Category: Parkinsonism, Others
Objective: To investigate a possible association between smoking, the consumption of caffeine and the use of aspirin on age at onset (AAO), motor and non-motor symptoms of patients with idiopatic Parkinson’s disease (PD).
Background: PD is a progressive neurodegenerative disorder, which is characterized by dopaminergic neuronal loss in the substantia nigra and the presence of Lewy Bodies. A common phenomenon in PD is a variable AAO that is considered to be a consequence of the combination of a variety of genetic and environmental factors.
Method: Our study consisted of 49,666 participants from the Fox Insight Cohort, of whom 35,963 were patients with PD and 13,703 were healthy controls. Questionnaires were offered to participants via an online survey platform. A subset of factors including smoking, coffee and black tea drinking and the use of NSAIDs were examined for a possible association with AAO and for an association with both motor symptoms and non-motor symptoms.
Results: Smokers with iPD had a median 2.7 year later AAO compared to non-smokers. In addition, a higher number of cigarettes per day and a longer smoking duration were associated with a later AAO (p<0.0001, p=0.0355). Coffee drinkers with iPD had a median 2.5 year later AAO compared to coffee non-drinkers and showed an association between the number of cups of coffee per week and the coffee drinking duration with AAO (p=0.0260, p<0.0001). Aspirin users had a median 4.9 year later AAO compared to PD patients not taking aspirin regularly. The aspirin intake duration also indicated an association with a later AAO the longer the patients took aspirin (p<0.0001). While coffee drinking was associated with better motor symptoms, smoking and aspirin intake were associated with worse motor and non-motor symptoms.
Conclusion: Smoking, coffee drinking and the use of aspirin is associated with a later AAO in patients with iPD. While coffee drinking is associated with improved motor symptoms, smoking and the use of aspirin are associated with impaired motor and non-motor symptoms in PD patients. Longitudinal follow-up is warranted for further investigation.
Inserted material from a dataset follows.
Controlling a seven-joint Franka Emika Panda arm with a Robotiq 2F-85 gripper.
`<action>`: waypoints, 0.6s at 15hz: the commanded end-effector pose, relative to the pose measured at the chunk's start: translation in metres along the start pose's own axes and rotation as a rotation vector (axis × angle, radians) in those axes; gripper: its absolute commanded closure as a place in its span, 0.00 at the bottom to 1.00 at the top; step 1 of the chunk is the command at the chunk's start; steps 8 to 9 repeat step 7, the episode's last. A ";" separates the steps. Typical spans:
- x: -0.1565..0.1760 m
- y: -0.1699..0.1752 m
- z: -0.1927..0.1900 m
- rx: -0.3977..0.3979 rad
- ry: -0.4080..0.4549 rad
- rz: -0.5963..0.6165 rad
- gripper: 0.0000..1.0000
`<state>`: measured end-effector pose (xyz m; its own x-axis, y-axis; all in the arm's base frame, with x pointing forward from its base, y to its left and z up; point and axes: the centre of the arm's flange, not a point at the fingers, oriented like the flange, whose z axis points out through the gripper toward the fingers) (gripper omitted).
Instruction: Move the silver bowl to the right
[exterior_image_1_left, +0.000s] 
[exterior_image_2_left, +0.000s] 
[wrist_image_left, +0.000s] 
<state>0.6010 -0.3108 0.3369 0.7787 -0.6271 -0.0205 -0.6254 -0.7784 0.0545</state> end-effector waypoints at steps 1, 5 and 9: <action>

To cite this abstract in AMA style:C. Gabbert, I. König, T. Lüth, M. Kasten, A. Grünewald, C. Klein, J. Trinh. Coffee, smoking and aspirin are associated with age at onset and clinical severity in idiopathic Parkinson’s disease [abstract]. Mov Disord. 2021; 36 (suppl 1). https://www.mdsabstracts.org/abstract/coffee-smoking-and-aspirin-are-associated-with-age-at-onset-and-clinical-severity-in-idiopathic-parkinsons-disease/. Accessed December 5, 2023.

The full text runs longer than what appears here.